• **PROBLEM REQUIREMENTS**: Reproduce the full listing exactly.

• **INFORMATION PROVIDED**:
===============

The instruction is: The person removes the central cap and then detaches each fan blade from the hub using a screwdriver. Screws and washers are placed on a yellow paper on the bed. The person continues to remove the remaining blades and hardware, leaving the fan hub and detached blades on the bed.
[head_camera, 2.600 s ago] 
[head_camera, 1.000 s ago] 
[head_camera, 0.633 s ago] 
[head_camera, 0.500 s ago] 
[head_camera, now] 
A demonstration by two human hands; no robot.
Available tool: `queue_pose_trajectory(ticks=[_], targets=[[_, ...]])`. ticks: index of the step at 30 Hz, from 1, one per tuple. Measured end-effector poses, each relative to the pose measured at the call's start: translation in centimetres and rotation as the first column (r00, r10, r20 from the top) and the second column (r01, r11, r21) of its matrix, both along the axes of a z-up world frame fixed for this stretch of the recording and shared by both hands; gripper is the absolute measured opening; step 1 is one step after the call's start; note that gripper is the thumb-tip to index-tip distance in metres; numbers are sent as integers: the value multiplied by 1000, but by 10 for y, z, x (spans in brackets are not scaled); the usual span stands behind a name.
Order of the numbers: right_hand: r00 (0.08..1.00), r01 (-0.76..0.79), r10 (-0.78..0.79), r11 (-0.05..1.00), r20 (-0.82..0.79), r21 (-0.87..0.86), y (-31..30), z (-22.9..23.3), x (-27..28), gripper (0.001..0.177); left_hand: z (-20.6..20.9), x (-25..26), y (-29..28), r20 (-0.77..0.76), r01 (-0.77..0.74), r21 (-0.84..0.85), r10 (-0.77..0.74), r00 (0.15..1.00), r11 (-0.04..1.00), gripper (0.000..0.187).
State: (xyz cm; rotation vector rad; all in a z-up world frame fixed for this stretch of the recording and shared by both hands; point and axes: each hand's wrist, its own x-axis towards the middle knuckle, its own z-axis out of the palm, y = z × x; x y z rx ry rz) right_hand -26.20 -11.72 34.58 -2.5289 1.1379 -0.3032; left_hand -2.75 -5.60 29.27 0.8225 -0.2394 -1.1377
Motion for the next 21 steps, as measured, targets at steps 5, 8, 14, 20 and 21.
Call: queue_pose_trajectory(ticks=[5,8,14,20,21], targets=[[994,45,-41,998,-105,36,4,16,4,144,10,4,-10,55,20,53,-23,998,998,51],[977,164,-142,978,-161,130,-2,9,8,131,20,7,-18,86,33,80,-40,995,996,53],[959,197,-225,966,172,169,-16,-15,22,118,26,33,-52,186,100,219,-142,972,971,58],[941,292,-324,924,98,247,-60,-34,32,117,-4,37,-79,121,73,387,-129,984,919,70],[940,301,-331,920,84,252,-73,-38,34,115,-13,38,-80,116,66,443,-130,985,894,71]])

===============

• **OUTPUT OF THE EXERCISE**:
The instruction is: The person removes the central cap and then detaches each fan blade from the hub using a screwdriver. Screws and washers are placed on a yellow paper on the bed. The person continues to remove the remaining blades and hardware, leaving the fan hub and detached blades on the bed.
[head_camera, 2.600 s ago] 
[head_camera, 1.000 s ago] 
[head_camera, 0.633 s ago] 
[head_camera, 0.500 s ago] 
[head_camera, now] 
A demonstration by two human hands; no robot.
Available tool: `queue_pose_trajectory(ticks=[_], targets=[[_, ...]])`. ticks: index of the step at 30 Hz, from 1, one per tuple. Measured end-effector poses, each relative to the pose measured at the call's start: translation in centimetres and rotation as the first column (r00, r10, r20 from the top) and the second column (r01, r11, r21) of its matrix, both along the axes of a z-up world frame fixed for this stretch of the recording and shared by both hands; gripper is the absolute measured opening; step 1 is one step after the call's start; note that gripper is the thumb-tip to index-tip distance in metres; numbers are sent as integers: the value multiplied by 1000, but by 10 for y, z, x (spans in brackets are not scaled); the usual span stands behind a name.
Order of the numbers: right_hand: r00 (0.08..1.00), r01 (-0.76..0.79), r10 (-0.78..0.79), r11 (-0.05..1.00), r20 (-0.82..0.79), r21 (-0.87..0.86), y (-31..30), z (-22.9..23.3), x (-27..28), gripper (0.001..0.177); left_hand: z (-20.6..20.9), x (-25..26), y (-29..28), r20 (-0.77..0.76), r01 (-0.77..0.74), r21 (-0.84..0.85), r10 (-0.77..0.74), r00 (0.15..1.00), r11 (-0.04..1.00), gripper (0.000..0.187).
State: (xyz cm; rotation vector rad; all in a z-up world frame fixed for this stretch of the recording and shared by both hands; point and axes: each hand's wrist, its own x-axis towards the middle knuckle, its own z-axis out of the palm, y = z × x; x y z rx ry rz) right_hand -26.20 -11.72 34.58 -2.5289 1.1379 -0.3032; left_hand -2.75 -5.60 29.27 0.8225 -0.2394 -1.1377
Motion for the next 21 steps, as measured, targets at steps 5, 8, 14, 20 and 21.
Call: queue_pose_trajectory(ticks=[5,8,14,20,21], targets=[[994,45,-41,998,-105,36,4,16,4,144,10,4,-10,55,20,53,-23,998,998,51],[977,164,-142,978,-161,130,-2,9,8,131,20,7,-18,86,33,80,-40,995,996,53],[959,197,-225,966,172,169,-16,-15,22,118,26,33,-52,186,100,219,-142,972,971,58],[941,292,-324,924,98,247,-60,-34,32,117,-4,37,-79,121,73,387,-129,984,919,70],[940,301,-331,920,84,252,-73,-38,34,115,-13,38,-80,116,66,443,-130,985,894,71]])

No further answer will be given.